Super Strains pensaba en los cultivadores europeos de exterior cuando desarrolló la Turing Autoflowering. Siempre es un reto cultivar en zonas con mucha lluvia y humedad y poco sol. Deshacerse de cogollos infectados con moho es una de las cosas más tristes que le puede pasar a un cultivador. Con la Turing Autoflowering, ya no es un problema. Es una variedad con genes súper resistentes de Afganistán, que aportan la fortaleza necesaria para prosperar.
Aunque la Turing Autoflowering tiene un periodo de vida de unas 8 semanas, los cultivadores de interior podrían tener que dar a algunas plantas unos días extras, según el grado de madurez que deseen. Se puede cultivar en cualquier parte, interior o exterior. Los que más partido van a sacar de esta planta, son los cultivadores de exterior y de guerrilla. Son plantas que soportan el frío clima del norte de Europa, y alcanzan alturas de aproximadamente 1,5m. Un tamaño impresionante para una variedad autofloreciente. Se pueden cosechar mucho antes de que llegue el otoño, siempre que se siembren pronto.

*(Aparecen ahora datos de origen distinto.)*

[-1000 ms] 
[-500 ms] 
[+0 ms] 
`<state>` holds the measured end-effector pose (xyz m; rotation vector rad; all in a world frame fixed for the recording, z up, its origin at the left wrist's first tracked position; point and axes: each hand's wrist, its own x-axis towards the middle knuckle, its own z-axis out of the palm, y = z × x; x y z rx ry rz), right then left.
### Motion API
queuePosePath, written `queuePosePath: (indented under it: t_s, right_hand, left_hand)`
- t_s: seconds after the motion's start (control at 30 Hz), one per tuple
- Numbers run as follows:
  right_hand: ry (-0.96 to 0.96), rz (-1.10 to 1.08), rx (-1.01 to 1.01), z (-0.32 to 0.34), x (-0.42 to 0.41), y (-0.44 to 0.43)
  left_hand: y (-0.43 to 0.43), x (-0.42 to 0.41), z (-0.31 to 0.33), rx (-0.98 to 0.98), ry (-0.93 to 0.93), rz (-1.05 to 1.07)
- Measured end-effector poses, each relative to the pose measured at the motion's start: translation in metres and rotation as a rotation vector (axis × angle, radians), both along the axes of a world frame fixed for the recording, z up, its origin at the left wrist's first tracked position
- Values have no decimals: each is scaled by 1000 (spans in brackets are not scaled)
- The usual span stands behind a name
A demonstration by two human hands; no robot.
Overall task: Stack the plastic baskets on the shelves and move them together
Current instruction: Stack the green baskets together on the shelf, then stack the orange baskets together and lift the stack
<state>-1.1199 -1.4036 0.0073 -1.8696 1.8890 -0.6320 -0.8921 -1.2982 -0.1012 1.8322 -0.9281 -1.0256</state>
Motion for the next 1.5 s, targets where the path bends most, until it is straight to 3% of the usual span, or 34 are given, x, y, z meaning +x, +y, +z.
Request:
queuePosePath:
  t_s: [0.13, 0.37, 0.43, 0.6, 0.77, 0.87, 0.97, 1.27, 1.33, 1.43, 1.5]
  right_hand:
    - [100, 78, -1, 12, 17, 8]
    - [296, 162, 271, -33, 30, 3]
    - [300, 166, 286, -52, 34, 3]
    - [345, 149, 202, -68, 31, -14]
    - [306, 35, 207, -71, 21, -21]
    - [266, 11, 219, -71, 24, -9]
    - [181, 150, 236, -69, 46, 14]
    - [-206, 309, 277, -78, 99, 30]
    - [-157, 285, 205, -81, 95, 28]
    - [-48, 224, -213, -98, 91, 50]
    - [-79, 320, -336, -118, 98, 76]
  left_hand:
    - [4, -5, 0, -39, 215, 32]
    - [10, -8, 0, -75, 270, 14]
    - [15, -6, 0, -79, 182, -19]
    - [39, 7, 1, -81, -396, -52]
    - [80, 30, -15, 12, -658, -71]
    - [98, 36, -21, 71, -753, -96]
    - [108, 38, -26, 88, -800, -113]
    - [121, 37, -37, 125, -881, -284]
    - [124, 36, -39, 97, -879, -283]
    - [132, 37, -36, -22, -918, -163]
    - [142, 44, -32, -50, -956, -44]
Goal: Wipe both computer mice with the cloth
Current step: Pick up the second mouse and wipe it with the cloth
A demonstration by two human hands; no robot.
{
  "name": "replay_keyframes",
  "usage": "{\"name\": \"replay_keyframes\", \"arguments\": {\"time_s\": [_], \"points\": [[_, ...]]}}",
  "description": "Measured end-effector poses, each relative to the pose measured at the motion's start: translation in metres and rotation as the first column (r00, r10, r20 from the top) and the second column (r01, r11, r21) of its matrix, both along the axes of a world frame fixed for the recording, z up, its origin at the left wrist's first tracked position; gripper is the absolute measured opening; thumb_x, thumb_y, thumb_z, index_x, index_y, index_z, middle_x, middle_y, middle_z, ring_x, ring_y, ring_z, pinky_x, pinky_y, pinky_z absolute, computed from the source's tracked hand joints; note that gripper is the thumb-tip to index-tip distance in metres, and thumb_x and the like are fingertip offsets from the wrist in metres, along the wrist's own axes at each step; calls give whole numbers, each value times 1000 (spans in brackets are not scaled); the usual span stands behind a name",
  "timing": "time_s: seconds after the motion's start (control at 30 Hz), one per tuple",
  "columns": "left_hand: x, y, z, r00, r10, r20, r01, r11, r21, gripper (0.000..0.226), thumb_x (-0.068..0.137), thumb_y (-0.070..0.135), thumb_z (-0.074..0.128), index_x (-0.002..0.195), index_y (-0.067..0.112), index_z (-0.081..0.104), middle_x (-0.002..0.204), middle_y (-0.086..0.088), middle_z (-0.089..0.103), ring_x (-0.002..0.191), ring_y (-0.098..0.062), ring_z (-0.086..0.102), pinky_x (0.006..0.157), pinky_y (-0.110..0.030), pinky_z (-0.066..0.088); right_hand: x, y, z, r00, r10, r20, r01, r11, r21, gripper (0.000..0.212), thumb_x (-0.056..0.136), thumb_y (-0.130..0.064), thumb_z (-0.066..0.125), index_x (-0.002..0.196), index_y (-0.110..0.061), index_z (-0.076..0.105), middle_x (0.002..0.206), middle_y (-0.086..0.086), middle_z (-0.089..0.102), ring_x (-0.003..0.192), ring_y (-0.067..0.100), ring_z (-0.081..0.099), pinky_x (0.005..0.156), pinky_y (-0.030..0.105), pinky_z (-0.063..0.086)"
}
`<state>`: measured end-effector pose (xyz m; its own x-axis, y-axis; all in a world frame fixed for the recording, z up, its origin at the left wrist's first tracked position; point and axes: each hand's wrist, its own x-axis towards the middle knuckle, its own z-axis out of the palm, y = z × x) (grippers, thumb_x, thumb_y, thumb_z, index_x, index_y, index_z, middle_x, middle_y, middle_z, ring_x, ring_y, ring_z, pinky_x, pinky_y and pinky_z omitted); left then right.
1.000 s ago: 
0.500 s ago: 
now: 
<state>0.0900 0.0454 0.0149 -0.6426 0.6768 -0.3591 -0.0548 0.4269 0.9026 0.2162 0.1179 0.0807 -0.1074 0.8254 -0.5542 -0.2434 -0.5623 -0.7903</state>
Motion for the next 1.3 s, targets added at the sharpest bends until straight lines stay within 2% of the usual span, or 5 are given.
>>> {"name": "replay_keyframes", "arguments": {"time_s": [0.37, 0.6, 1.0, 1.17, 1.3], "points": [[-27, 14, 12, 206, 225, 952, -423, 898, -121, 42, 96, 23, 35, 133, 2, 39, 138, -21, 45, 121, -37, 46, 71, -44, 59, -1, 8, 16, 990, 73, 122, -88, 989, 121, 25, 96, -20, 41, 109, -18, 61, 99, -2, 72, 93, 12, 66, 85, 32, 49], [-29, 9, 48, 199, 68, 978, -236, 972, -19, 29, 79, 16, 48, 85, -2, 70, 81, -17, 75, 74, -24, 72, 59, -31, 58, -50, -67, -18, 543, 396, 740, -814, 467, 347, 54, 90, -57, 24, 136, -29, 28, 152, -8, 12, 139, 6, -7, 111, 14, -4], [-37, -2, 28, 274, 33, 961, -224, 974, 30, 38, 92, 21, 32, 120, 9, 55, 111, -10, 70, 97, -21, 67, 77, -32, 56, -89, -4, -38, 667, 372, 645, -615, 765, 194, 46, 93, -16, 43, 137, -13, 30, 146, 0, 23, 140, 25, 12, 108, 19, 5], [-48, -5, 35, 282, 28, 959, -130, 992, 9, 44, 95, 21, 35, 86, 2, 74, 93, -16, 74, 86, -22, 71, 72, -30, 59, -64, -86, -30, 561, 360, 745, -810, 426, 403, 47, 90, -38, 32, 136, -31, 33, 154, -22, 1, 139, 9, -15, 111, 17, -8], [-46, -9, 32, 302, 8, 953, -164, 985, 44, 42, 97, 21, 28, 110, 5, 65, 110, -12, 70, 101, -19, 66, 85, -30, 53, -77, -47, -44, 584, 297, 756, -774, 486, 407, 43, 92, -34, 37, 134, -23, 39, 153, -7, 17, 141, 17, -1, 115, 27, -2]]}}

El sabor de la Turing Autoflowering es una mezcla única de aromas almizclados. Su efecto es un colocón fuerte y prolongado, típico de los genes afganos. El efecto y sabor pueden resultar más sencillos en comparación con otras variedades exóticas de predominancia Sativa, pero a veces, la simplicidad es clave. Sobre todo si se cultiva al aire libre en climas fríos. Puede que la Turing Autofloreciente no convenza con sus altos niveles de THC, o su delicioso sabor a mango, pero tiene una importante ventaja: el poder sobrevivir en condiciones climáticas duras. Si una variedad sobrevive en las frías regiones montañosas de Afganistán, sobrevivirá en prácticamente cualquier lugar.